#### [Exercise]
Pull out of the data below the stretch of lines bounded by the one containing "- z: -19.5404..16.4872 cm" and the one containing "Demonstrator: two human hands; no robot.", both bounds included, unchanged.

'''

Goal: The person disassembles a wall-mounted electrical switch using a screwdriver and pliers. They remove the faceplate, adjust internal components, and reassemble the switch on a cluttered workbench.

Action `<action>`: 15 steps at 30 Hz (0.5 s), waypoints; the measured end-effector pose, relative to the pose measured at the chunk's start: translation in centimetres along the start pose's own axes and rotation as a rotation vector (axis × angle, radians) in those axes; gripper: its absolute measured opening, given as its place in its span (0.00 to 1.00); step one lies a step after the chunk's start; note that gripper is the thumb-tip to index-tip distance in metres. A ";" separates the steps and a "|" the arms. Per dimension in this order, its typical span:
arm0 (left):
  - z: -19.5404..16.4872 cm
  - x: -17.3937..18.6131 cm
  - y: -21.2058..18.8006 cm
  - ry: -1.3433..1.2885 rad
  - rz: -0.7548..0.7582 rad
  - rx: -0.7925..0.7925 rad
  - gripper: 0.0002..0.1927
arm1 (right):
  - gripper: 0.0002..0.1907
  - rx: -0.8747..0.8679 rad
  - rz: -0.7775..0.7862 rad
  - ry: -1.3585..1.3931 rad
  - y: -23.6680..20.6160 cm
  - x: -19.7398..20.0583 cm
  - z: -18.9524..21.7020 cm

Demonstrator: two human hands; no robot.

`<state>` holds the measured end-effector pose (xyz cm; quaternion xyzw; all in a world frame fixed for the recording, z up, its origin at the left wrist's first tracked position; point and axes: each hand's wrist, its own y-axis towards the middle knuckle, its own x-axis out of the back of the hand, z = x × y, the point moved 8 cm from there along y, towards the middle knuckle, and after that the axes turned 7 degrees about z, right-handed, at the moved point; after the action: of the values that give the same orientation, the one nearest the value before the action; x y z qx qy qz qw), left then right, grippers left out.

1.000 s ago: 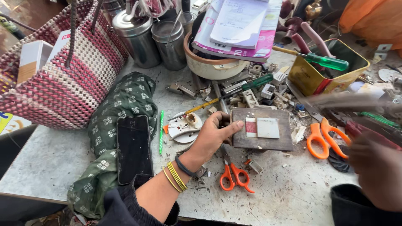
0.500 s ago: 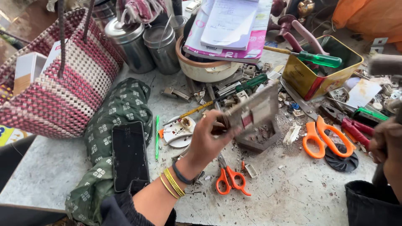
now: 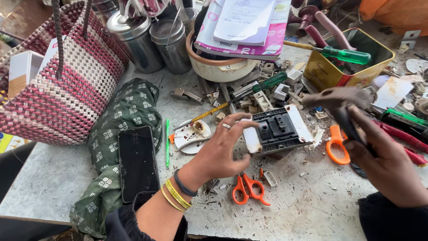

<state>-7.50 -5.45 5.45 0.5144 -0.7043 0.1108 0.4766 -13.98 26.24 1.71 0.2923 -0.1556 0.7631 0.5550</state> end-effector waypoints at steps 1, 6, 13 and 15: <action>0.3 -0.1 0.0 -0.014 0.026 0.010 0.40 | 0.42 -0.059 0.049 -0.052 0.0 -0.7 -0.2; 1.2 -1.9 -0.3 -0.102 0.103 0.063 0.57 | 0.38 -0.058 0.159 -0.310 0.4 -2.7 1.9; 2.0 -1.8 -0.7 -0.050 -0.038 0.127 0.55 | 0.34 0.046 0.185 -0.390 -0.1 -4.2 4.8; 1.7 -1.6 -1.0 -0.028 -0.059 0.115 0.53 | 0.31 0.227 0.095 -0.354 -0.9 -3.6 5.9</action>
<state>-7.57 -6.06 2.95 0.5630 -0.6878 0.1296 0.4395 -10.78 20.52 4.03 0.4749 -0.1773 0.7376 0.4461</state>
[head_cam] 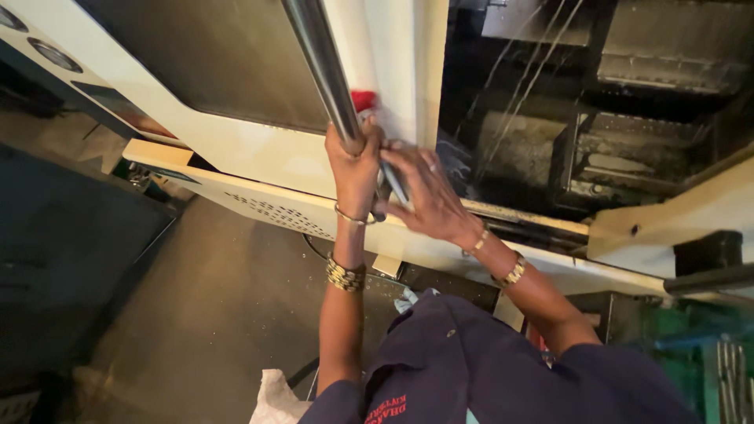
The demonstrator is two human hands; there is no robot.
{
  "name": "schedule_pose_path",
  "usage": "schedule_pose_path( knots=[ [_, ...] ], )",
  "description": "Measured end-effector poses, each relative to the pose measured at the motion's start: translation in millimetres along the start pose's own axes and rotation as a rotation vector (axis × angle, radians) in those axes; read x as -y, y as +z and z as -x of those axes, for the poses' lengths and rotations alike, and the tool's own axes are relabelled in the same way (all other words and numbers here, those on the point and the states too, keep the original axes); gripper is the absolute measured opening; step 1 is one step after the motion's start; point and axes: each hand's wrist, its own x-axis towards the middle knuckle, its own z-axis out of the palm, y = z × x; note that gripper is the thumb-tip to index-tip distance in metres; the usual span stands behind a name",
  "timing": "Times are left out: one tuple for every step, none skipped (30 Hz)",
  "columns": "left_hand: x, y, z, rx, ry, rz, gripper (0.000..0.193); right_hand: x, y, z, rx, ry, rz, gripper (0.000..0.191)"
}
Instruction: The person repeatedly opens a machine door, retrieves a metal rod from a green bin, inserts it into a fixture inside the machine, and measures it with a digital caliper. The person also uses a red-tipped tool and a cloth during the process.
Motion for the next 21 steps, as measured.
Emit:
schedule_pose_path(
  knots=[
    [1, 5, -1, -0.018, -0.014, 0.036, 0.029, -10, -4, 3, 0.014, -0.023, -0.04, 0.08],
    [3, 10, 1, -0.037, -0.031, 0.073, 0.033, -23, -12, 11, 0.031, -0.044, -0.079, 0.084],
    [3, 15, 4, -0.058, -0.048, 0.113, 0.037, -38, -20, 19, 0.051, -0.065, -0.117, 0.087],
    [3, 20, 4, -0.08, -0.059, 0.109, 0.035, -57, -24, 21, -0.053, 0.03, -0.242, 0.074],
    [3, 25, 2, -0.102, -0.069, 0.105, 0.034, -82, -25, 19, -0.158, 0.125, -0.368, 0.061],
    [4, 30, 0, -0.126, -0.079, 0.102, 0.032, -109, -25, 16, -0.26, 0.219, -0.492, 0.048],
    [5, 35, -3, -0.133, -0.082, 0.116, 0.031, -140, -25, 10, -0.387, 0.404, -0.583, 0.06],
    [6, 37, -3, -0.14, -0.088, 0.123, 0.03, -171, -23, 2, -0.51, 0.599, -0.677, 0.073],
    [7, 39, -5, -0.144, -0.091, 0.125, 0.029, -202, -24, -6, -0.55, 0.73, -0.67, 0.073],
    [8, 41, -6, -0.15, -0.097, 0.119, 0.028, -231, -27, -16, -0.59, 0.861, -0.661, 0.074],
    [10, 44, -7, -0.156, -0.106, 0.116, 0.027, -258, -30, -27, -0.613, 0.87, -0.729, 0.066],
    [11, 47, -9, -0.16, -0.112, 0.116, 0.026, -279, -32, -40, -0.637, 0.874, -0.794, 0.058],
    [12, 51, -12, -0.172, -0.106, 0.111, 0.026, -297, -33, -57, -0.668, 0.883, -0.813, 0.05],
    [13, 54, -14, -0.185, -0.1, 0.109, 0.026, -310, -37, -72, -0.697, 0.893, -0.829, 0.045],
    [12, 56, -14, -0.199, -0.099, 0.106, 0.025, -315, -41, -81, -0.725, 0.908, -0.844, 0.045],
    [12, 58, -13, -0.198, -0.076, 0.069, 0.025, -318, -44, -87, -0.758, 0.913, -0.85, 0.041],
    [11, 59, -14, -0.196, -0.048, 0.032, 0.024, -321, -47, -95, -0.793, 0.912, -0.858, 0.037],
    [11, 61, -15, -0.193, -0.017, -0.004, 0.024, -323, -50, -103, -0.829, 0.909, -0.866, 0.034],
    [11, 62, -16, -0.195, -0.01, -0.004, 0.023, -325, -52, -106, -0.846, 0.902, -0.874, 0.031],
    [12, 63, -17, -0.197, -0.007, -0.004, 0.022, -325, -53, -108, -0.861, 0.899, -0.881, 0.029],
    [12, 64, -17, -0.199, -0.007, -0.005, 0.021, -326, -54, -108, -0.877, 0.9, -0.886, 0.027]
  ],
)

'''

#### [Your response]
  - z: -19.5404..16.4872 cm
  - x: -17.3937..18.6131 cm
  - y: -21.2058..18.8006 cm
  - ry: -1.3433..1.2885 rad
  - rz: -0.7548..0.7582 rad
  - rx: -0.7925..0.7925 rad
  - gripper: 0.0002..0.1927
arm1 (right):
  - gripper: 0.0002..0.1907
  - rx: -0.8747..0.8679 rad
  - rz: -0.7775..0.7862 rad
  - ry: -1.3585..1.3931 rad
  - y: -23.6680..20.6160 cm
  - x: -19.7398..20.0583 cm
  - z: -18.9524..21.7020 cm

Demonstrator: two human hands; no robot.

That completes the answer to the exercise.